A RAG system that launched with great retrieval will get worse, and almost nobody notices until users complain. There's no crash, no error log, no failing test — just answers that gradually drift from relevant to mediocre. The culprit is usually some flavor of embedding drift: the relationship between your vectors, your data, and your queries — the foundation under vector search — has shifted out from under the index you built six months ago.

"Drift" gets used loosely, so let's be precise, because the three kinds have completely different fixes. Conflating them is why teams either re-index constantly for no reason or never re-index when they desperately should. Once you can name what's drifting, the response is straightforward.

Three things people call "drift"

Data drift is the easy one: your corpus changes. New documents arrive, old ones get edited, products get discontinued. The embedding model is fine — the index just doesn't reflect current reality. This needs incremental upserts, not a full rebuild.

Query drift is sneakier: the distribution of what users ask shifts. You built a support bot around billing questions; six months later half the traffic is about a new feature your corpus barely covers. The vectors are unchanged, but the queries now land in sparse regions of your embedding space. The fix is content, not re-embedding — you have a coverage gap.

Model drift is the expensive one: you change the embedding model itself, or the provider silently updates it. Embeddings from two different models live in incompatible vector spaces — a cosine similarity between them is meaningless. This is the only kind that forces a full re-index, and it's the one people fear, so let's be clear about when it actually applies.

You cannot mix embeddings from different models in one index. If you change your embedding model — or the provider versions it — every vector must be regenerated. A "small model upgrade" is a full re-index, full stop. Pin your model version explicitly so this never happens by surprise.

Detect drift before users do

The cardinal sin is having no signal at all. You need a retrieval quality metric you track continuously, the same way you'd track p99 latency. Two practical approaches:

A golden eval set. Maintain a fixed set of representative queries, each with known-relevant document IDs. Run it on a schedule and measure recall@k and Mean Reciprocal Rank. When the numbers slide, something drifted — and you'll know before the support tickets pile up.

def recall_at_k(retriever, eval_set, k=5):
    hits = 0
    for query, relevant_ids in eval_set:
        retrieved = [doc.id for doc in retriever.search(query, k=k)]
        if any(rid in retrieved for rid in relevant_ids):
            hits += 1
    return hits / len(eval_set)
 
# Run nightly; alert if it drops below a baseline threshold.
score = recall_at_k(retriever, GOLDEN_QUERIES, k=5)
if score < 0.85:
    alert(f"Retrieval recall@5 dropped to {score:.2f} — investigate drift")

Monitor the query distribution. Embed incoming queries and track their distance to your existing corpus centroids over time. A rising fraction of queries that are far from any indexed content is the fingerprint of query drift — a coverage gap, not a model problem.

These two signals together tell you which drift you have: golden-set recall falling while the corpus is stable points at model or chunking issues; query-distance rising points at a content gap.

Re-indexing without downtime

When you do need to rebuild — almost always because of a model change — the dangerous move is mutating your live index in place. Half-old, half-new vectors in the same space produce nonsense rankings while the job runs. Use blue-green indexing instead: build the new index alongside the old one, validate it, then atomically switch reads over.
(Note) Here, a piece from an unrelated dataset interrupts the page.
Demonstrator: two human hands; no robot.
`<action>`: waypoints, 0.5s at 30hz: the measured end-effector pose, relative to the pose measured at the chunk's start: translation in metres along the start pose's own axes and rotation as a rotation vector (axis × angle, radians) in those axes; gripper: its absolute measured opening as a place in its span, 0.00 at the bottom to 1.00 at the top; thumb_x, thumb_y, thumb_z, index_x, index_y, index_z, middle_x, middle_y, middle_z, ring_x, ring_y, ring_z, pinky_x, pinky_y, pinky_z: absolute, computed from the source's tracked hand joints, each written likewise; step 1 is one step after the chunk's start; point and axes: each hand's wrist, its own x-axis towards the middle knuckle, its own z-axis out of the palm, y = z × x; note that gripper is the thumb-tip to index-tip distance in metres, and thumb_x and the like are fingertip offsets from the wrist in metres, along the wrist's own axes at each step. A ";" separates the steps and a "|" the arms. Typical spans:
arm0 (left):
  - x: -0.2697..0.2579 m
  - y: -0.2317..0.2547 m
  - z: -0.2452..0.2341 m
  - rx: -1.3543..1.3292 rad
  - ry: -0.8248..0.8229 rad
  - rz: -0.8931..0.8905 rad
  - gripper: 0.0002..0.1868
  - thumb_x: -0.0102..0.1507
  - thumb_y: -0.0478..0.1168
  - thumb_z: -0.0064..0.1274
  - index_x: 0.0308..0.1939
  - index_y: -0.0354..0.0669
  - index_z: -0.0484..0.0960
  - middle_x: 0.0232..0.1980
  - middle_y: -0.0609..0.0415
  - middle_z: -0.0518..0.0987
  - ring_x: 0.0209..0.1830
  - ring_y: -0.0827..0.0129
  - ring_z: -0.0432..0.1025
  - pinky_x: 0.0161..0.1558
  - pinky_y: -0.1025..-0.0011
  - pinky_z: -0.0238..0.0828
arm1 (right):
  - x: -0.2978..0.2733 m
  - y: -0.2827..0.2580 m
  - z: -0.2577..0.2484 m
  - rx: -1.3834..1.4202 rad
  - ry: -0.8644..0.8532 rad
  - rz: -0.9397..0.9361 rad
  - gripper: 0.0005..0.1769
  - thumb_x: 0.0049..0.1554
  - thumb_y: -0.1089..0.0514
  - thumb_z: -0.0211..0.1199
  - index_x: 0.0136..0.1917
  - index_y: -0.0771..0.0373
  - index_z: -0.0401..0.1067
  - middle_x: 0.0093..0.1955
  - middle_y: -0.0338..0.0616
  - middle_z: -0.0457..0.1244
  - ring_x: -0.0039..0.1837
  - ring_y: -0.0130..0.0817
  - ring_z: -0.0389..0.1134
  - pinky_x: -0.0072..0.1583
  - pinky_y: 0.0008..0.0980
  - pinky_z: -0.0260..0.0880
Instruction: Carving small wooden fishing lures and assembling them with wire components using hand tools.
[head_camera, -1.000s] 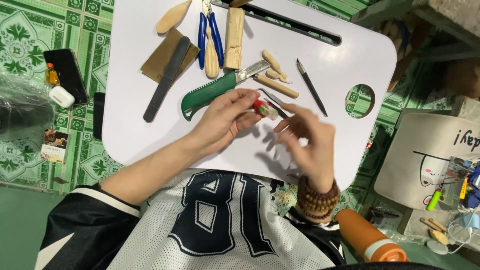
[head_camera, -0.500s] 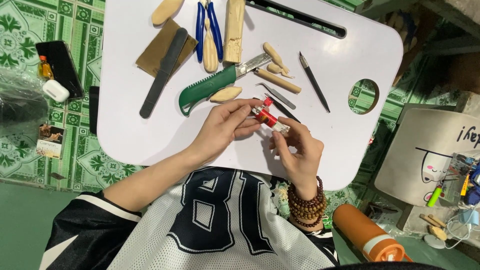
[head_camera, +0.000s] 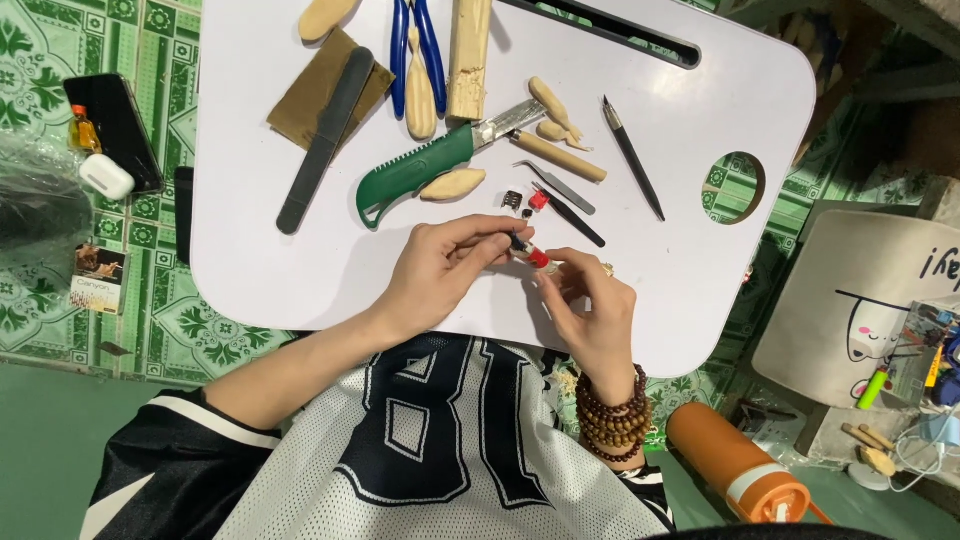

# 1. Build the new index under a versioned name — old index keeps serving.
new_index = f"docs_v{MODEL_VERSION}_{date}"
create_index(new_index, dim=NEW_MODEL_DIM)
 
for batch in iter_documents(batch_size=256):
    vectors = embed(batch.texts, model=NEW_MODEL)   # new model, new space
    upsert(new_index, ids=batch.ids, vectors=vectors, metadata=batch.meta)
 
# 2. Validate the new index against the golden set BEFORE cutover.
assert recall_at_k(retriever_for(new_index), GOLDEN_QUERIES) >= BASELINE
 
# 3. Atomically repoint the read alias. Rollback = repoint back.
swap_alias("docs_current", to=new_index)

The alias indirection is the whole trick: your application always reads from docs_current, and cutover is a single metadata flip. If the new index underperforms, you repoint the alias back to the old one in seconds. Most vector stores support this pattern; with pgvector you can lean on Postgres transactions and table swaps to get the same atomic guarantee.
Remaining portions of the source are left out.